[Problem to work on] Each line of the entries that mentions the string "right" needs to be reported.

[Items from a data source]
○ ○ ○ ○ ○ ○ ○

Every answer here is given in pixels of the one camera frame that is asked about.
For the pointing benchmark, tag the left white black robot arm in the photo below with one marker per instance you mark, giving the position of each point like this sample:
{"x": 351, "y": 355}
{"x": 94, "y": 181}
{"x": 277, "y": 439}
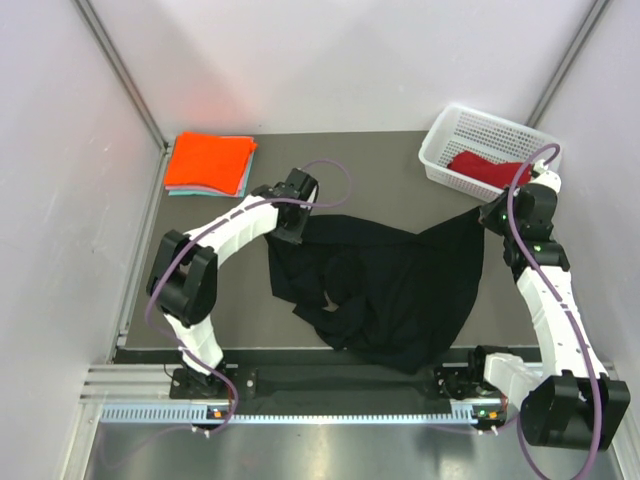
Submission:
{"x": 184, "y": 278}

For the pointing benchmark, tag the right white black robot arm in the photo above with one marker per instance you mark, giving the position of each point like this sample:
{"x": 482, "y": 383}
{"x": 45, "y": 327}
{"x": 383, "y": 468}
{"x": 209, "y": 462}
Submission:
{"x": 573, "y": 398}

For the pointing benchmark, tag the red t shirt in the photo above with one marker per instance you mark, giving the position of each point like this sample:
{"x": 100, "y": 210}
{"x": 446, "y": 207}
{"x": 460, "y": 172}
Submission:
{"x": 470, "y": 164}

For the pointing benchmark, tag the white plastic basket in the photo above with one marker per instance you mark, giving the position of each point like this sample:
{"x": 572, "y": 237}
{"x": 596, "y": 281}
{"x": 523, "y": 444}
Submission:
{"x": 459, "y": 129}

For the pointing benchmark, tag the right aluminium corner post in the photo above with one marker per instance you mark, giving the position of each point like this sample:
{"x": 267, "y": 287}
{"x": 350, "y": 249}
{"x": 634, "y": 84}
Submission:
{"x": 589, "y": 23}

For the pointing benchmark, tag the orange folded t shirt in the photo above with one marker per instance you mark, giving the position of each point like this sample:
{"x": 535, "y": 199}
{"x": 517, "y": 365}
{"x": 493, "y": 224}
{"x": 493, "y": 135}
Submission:
{"x": 209, "y": 164}

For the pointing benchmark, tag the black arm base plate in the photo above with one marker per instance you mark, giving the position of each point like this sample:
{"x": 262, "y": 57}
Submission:
{"x": 470, "y": 357}

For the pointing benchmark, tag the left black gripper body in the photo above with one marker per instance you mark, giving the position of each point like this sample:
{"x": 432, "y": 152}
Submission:
{"x": 293, "y": 232}

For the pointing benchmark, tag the grey slotted cable duct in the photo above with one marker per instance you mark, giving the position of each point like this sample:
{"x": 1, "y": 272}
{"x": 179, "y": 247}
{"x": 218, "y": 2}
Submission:
{"x": 455, "y": 413}

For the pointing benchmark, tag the black t shirt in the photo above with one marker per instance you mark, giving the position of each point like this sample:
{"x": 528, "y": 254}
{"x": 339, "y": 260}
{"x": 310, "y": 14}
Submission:
{"x": 391, "y": 297}

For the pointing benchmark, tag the aluminium frame rail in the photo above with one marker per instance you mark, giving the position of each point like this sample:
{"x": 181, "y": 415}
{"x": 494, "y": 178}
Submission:
{"x": 318, "y": 384}

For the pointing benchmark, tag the left aluminium corner post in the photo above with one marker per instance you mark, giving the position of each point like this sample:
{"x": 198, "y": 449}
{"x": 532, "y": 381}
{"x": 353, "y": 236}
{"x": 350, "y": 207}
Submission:
{"x": 107, "y": 46}

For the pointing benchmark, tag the aluminium corner post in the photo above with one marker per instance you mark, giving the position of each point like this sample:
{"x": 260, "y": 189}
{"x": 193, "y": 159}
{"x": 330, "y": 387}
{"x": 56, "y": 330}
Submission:
{"x": 107, "y": 46}
{"x": 589, "y": 23}

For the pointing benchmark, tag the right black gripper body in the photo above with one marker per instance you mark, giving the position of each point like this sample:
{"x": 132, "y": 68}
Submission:
{"x": 496, "y": 216}

○ ○ ○ ○ ○ ○ ○

[Exercise answer]
For the pointing benchmark, tag the right white black robot arm in the photo above with one marker per instance you mark, giving the position of each point like this sample:
For the pointing benchmark, tag the right aluminium corner post in the photo above with one marker per instance you mark, giving the position of each point like this sample:
For the pointing benchmark, tag the right black gripper body in the photo above with one marker per instance you mark, giving the position of each point like this sample:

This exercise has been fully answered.